The Chick-fil-A firestorm

The Chick-fil-A firestorm

Opponents of gay marriage are being demonized.  Not just disagreed with but condemned, attacked, and boycotted.  That’s what Chick-fil-A is learning after the president of the chicken sandwich chain told an interview that he supports traditional families.  Not just gays but liberals and right-thinking forces of tolerance everywhere are seeking to punish the company.  The whole city of Boston is trying to keep it out of town.  But the interview and the controversial pro-family comments were not even about gay marriage, as Terry Mattingly has shown.  Matthew J. Franck explains:

The highly successful Atlanta-based restaurant chain Chick-fil-A has been much in the news these days, because president and chief operating officer Dan Cathy (whose father founded the family-owned business) apparently came out in opposition to same-sex marriage. Or did he?

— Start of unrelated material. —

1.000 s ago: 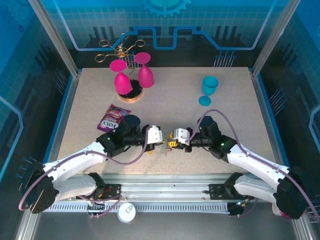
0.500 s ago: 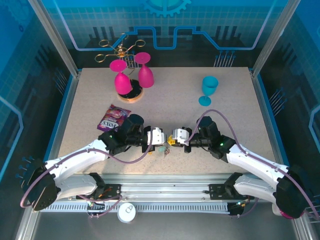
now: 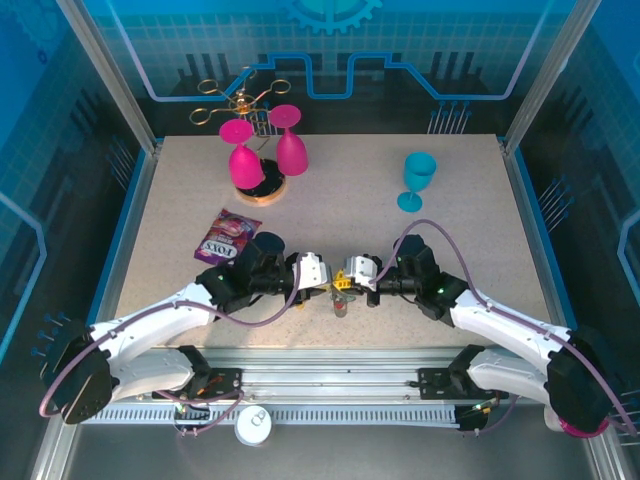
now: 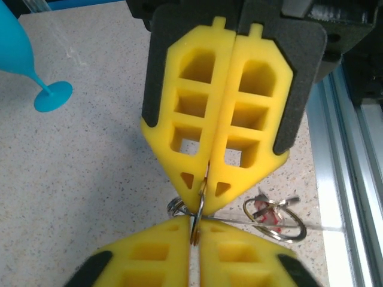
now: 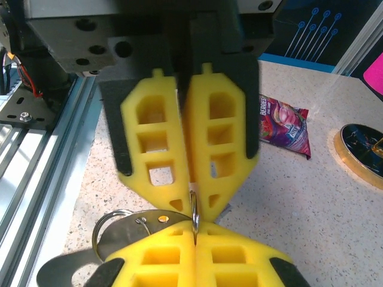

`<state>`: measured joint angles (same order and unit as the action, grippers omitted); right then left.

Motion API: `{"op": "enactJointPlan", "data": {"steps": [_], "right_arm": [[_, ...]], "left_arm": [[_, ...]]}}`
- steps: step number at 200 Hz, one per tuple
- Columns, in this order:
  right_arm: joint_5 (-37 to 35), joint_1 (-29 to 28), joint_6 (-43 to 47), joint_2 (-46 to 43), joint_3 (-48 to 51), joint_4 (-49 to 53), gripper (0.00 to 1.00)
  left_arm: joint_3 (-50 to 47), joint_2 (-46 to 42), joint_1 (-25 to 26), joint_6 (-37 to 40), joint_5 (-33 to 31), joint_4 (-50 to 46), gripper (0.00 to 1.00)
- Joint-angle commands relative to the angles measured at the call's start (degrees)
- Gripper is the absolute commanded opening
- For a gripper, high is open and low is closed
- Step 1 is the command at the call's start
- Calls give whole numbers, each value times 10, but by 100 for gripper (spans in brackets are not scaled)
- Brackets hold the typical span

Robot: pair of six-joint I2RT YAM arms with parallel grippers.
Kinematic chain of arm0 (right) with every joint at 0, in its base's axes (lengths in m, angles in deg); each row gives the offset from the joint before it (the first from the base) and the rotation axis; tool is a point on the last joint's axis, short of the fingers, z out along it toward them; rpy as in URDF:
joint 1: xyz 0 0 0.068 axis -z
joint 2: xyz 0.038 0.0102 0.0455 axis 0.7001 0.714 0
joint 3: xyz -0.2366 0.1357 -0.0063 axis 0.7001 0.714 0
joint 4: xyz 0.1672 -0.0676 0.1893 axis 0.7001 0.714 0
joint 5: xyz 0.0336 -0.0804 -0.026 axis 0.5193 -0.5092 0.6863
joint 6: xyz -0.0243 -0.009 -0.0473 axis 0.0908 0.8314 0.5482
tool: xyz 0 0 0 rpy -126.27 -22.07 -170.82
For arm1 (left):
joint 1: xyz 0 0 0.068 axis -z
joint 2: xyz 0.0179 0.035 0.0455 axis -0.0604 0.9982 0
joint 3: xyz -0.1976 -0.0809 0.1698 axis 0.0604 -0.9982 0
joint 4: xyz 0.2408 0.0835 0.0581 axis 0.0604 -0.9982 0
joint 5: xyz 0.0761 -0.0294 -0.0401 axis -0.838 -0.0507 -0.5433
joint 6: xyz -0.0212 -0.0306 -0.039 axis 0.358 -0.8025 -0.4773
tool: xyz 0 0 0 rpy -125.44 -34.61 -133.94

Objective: Put the keys on the keyring

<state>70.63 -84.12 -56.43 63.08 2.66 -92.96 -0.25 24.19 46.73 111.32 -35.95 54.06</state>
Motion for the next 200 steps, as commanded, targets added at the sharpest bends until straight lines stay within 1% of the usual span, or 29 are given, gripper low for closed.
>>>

Terry Mattingly of the indispensable GetReligion site, which tracks all sorts of journalistic coverage of religion, first called attention to the manufacturing of a misleading story here. In an interview with a writer for the Baptist Press, Cathy was asked about the company’s “support of the traditional family.” His response was, “Well, guilty as charged.” And he went on to talk about the company’s commitment “to do anything we possibly can to strengthen families,” because many of the individual restaurants are family-run operations, and because the Cathy family and their company believe, as Christians, in family-friendly policies. (Their Christian faith and their desire to support families account for the restaurant chain’s being closed on Sundays, for instance, a decision by which the company forgoes many millions in annual revenue.)

At no point in the Baptist Press article did Dan Cathy say a word about the issue of same-sex marriage. The nearest the piece comes to the subject is when the reporter writes, “Some have opposed the company’s support of the traditional family.” The immediate sequel is the remark of Cathy’s I quoted above. But who are those opponents of the company’s policies? We are never told. Is it fair to surmise the reporter is alluding to advocates of same-sex marriage? Maybe, but it’s far from certain. And Dan Cathy is not, repeat not, on the record in this story as taking any position on that issue.

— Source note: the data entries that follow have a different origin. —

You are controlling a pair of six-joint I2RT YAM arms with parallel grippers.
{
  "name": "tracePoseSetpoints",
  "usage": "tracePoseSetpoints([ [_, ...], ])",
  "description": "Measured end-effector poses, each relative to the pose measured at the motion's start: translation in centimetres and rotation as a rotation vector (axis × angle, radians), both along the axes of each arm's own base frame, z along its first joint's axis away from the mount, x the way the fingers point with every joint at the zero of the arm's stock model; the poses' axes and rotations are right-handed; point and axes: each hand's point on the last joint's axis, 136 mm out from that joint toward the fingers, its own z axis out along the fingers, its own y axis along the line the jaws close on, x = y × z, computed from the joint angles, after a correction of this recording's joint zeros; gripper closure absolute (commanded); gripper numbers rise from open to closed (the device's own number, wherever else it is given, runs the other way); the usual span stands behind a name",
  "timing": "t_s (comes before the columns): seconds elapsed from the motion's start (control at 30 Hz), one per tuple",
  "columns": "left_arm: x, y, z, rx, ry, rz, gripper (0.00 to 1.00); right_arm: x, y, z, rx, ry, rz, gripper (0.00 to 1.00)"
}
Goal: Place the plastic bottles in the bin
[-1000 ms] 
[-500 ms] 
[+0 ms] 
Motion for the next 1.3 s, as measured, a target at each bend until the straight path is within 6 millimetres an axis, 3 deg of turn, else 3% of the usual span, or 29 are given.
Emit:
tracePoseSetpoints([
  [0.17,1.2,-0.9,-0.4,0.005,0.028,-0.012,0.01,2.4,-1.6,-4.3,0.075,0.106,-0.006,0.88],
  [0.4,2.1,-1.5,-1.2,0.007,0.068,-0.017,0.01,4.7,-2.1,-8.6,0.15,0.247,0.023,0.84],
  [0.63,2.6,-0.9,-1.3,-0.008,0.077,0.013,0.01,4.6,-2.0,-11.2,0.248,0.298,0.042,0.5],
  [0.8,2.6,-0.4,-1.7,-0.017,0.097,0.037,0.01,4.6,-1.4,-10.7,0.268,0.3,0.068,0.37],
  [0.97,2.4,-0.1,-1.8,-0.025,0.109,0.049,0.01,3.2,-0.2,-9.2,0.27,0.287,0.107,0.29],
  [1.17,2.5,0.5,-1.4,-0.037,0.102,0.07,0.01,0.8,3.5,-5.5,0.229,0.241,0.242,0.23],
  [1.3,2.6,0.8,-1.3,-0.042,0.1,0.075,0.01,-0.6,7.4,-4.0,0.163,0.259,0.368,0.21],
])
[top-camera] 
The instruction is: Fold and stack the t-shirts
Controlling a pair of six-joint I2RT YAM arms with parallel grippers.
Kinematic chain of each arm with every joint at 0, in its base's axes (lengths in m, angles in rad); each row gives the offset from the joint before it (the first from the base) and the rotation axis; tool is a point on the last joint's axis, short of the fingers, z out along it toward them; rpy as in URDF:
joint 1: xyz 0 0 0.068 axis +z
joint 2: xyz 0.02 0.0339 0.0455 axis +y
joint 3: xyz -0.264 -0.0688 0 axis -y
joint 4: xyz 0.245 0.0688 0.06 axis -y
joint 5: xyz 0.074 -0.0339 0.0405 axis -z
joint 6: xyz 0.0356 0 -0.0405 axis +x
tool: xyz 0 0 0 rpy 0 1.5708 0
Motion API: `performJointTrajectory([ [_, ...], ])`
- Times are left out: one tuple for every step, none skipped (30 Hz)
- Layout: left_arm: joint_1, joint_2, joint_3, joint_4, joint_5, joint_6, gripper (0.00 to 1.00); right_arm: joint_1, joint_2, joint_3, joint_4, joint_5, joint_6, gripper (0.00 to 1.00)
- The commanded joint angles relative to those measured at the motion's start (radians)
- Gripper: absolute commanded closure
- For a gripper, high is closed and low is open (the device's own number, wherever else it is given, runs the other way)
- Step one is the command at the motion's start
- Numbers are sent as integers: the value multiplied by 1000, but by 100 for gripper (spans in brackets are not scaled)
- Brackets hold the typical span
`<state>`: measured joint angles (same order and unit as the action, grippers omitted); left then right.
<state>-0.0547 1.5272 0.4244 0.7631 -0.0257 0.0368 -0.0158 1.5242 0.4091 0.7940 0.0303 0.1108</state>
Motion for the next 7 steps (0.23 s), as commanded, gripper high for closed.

This did not stop CNN and many other outlets from reporting on the “comments of company President Dan Cathy about gay marriage.” And so a manufactured firestorm began.

via On Mau-Mauing the Chicken Sandwich Guy » First Thoughts | A First Things Blog.

He goes on to trace how the story grew and took on a life of its own.

But say the president of Chick-fil-A did say that he opposes gay marriage.  Is it not going to be allowed for anyone to oppose gay marriage?  Companies openly support the gay rights movement, and conservatives are chided if they consider a boycott.  But companies aren’t allowed to take the opposite–that is, the traditional–position?  Should companies be neutral about such issues in their philanthropic contributions?  If so, shouldn’t people who work for the companies or who run them have the right to express their opinions?  Should companies be punished for what their employees believe?  Should anyone or any corporation be punished for what they believe?